Suppose I have some service that is set to autoscale with a 40% CPU target. If it goes much below 40%, instances are killed off. If it goes much above 40%, new instances are added.
Suppose that our service contains multiple distinct autoscaling groups. Maybe we’re running independent deployments in multiple zones, or independent deployments of multiple versions.
Also, suppose that each individual instance (VM, pod, whatever) receives “load units” equally. EG RPS is evenly spread by a load balancer, or items are dequeued evenly between consumers.
Here’s how it can go wonky.
For example’s sake, let’s say we’re running a service in 2 different zones (X and Y), behind a load balancer. Autoscaling for each zone is handled separately. That makes sense, right? Isolation of the failure domain.
We have 2 instances in both zones. The group in zone X receives SLIGHTLY more traffic for some reason. As a result, it scales up. The group in Y is still within CPU bounds, and does not scale up.

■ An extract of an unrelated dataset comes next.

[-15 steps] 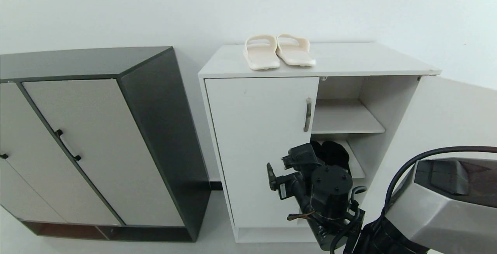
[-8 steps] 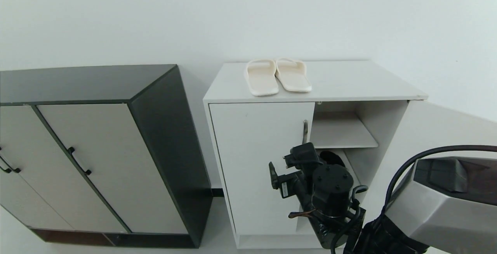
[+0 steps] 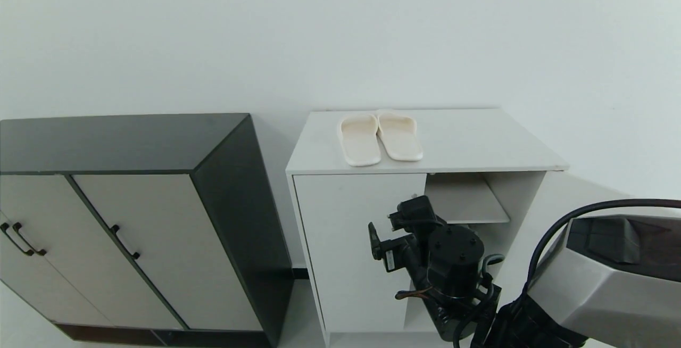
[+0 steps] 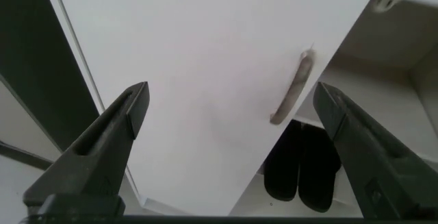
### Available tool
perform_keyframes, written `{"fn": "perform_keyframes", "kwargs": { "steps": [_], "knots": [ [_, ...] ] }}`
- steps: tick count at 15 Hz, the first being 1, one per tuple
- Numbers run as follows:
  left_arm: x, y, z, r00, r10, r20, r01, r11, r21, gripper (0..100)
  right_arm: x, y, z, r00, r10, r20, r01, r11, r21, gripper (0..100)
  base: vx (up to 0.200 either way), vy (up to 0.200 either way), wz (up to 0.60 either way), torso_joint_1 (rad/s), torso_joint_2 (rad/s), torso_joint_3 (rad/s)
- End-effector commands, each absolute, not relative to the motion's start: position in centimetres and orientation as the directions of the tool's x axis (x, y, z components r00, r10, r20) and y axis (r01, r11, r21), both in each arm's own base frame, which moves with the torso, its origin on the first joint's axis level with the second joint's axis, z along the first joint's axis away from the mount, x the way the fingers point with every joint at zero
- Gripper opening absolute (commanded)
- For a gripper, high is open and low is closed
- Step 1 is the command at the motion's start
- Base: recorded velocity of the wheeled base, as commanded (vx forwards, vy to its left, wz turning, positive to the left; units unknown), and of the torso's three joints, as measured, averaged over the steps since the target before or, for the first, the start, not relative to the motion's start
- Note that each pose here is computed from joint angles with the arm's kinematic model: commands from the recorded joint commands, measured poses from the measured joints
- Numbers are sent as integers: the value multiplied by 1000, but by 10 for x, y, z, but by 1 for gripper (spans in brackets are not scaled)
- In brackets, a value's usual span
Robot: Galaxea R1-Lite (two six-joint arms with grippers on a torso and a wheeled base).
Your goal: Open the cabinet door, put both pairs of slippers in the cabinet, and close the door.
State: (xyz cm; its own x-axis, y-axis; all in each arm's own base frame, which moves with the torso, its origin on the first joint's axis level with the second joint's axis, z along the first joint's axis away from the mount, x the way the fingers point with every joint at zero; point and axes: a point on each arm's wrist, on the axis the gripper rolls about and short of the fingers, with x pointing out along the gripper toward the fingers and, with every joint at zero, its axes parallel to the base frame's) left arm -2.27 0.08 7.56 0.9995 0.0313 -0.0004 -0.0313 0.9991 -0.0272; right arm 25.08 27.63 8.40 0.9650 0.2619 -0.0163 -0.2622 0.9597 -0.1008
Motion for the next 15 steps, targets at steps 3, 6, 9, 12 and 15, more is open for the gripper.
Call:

Now, X has 3 instances, while Y has 2. This means that a little more traffic is going to X. As traffic increases, slightly more traffic goes to each instance. At some point, X will have enough additional traffic to scale up again. Y, which has fewer instances, gets less traffic and will not yet have reached this point.
The problem quickly cascades. Say we have 100 instances in X and 10 in Y. A 1% traffic increase will easily trigger a scaleup in X - that’s an additional instance’s worth of work! Y probably won’t scale up, as it only has an additional 10% of an instance’s worth of work to do. Crucially, as X gets bigger, it will also “steal” a bit of Y’s traffic. Not only does X scale up more, it also proportionately gets more traffic than Y compared to before the scaleup… which means it’s even more prone to further scale ups.
What went wrong here? Autoscaling is based on discrete units - EG creating/deleting VMs of fixed size. As soon as anything becomes even slightly imbalanced, discrete math bites us.
At a high level, there are 2 ways to avoid this problem:
- Divide load by group, regardless of group size
- Centralize autoscaling decisions (UPDATE: my Kubernetes PinnedDeployment project is an example of that for running multiple versions of a service in Kubernetes)
Both approaches come with their own caveats, but that’s another story.